Excerpts
When Alex Adams arrived in Washington late last year as the Trump administration’s point man on child care, he was little known outside his home state of Idaho, where he had helped engineer a massive deregulation effort that became the envy of many conservative activists.
He made his intentions clear right away.
Federal child care regulations, he told his new staff, should “fit on an index card in my back pocket,” according to two people who heard him make the remark.
Now, five months into his job as head of the Administration for Children and Families, which controls about $25 billion in child care and preschool funding for some 2.3 million poor children, Mr. Adams is preparing what he has said will be a “bonfire” of regulations.
Among his top targets: the most sweeping overhaul in a generation for Head Start, which provides child care and preschool to hundreds of thousands of the nation’s poorest children.
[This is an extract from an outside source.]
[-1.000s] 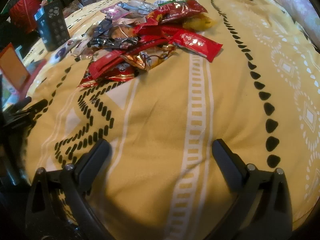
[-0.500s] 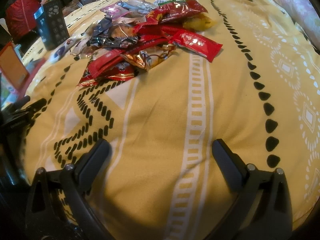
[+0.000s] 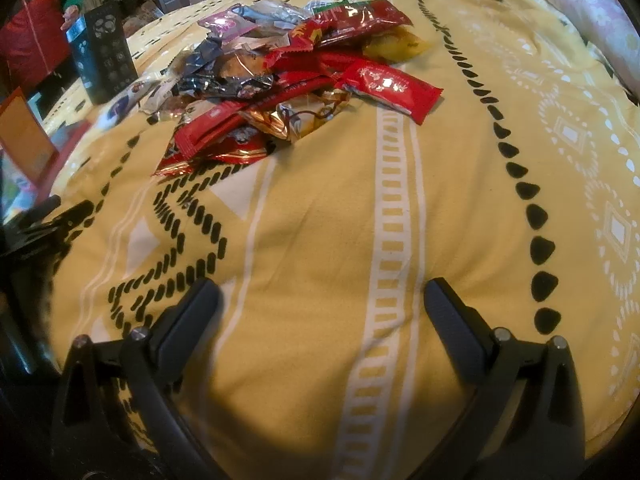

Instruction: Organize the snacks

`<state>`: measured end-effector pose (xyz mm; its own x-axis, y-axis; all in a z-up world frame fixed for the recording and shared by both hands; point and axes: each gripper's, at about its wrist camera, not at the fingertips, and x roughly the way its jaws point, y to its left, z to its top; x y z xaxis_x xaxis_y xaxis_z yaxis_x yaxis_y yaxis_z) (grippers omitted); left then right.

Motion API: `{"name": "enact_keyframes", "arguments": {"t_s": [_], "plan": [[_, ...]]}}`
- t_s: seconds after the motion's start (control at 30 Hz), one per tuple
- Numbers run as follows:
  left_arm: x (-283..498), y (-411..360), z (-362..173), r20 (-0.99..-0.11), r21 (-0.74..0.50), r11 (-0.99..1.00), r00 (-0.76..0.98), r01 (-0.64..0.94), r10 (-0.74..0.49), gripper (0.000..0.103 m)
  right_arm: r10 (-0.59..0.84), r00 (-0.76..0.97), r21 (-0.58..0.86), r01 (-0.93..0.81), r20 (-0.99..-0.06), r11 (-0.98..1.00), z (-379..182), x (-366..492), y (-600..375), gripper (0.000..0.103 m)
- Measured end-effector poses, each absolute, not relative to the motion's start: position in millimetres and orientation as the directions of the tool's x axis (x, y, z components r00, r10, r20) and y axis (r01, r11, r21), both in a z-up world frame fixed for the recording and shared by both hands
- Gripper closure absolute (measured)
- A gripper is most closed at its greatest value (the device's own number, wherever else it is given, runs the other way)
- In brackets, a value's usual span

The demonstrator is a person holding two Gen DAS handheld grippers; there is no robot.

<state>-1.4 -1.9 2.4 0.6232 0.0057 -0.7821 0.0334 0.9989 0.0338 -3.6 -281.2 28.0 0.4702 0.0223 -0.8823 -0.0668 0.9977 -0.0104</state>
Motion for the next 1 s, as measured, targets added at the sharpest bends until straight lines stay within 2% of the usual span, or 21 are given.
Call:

Mr. Adams intends to loosen or eliminate the rules that limit how many children can be supervised by each teacher, according to three people familiar with the plans. Conservatives say the changes could give more poor children access to the service, yet many child care experts say they could jeopardize quality and safety. The alterations are expected to affect almost every other aspect of Head Start as well, such as nutrition standards for meals and health standards that require staff to ensure that children get access to medical care.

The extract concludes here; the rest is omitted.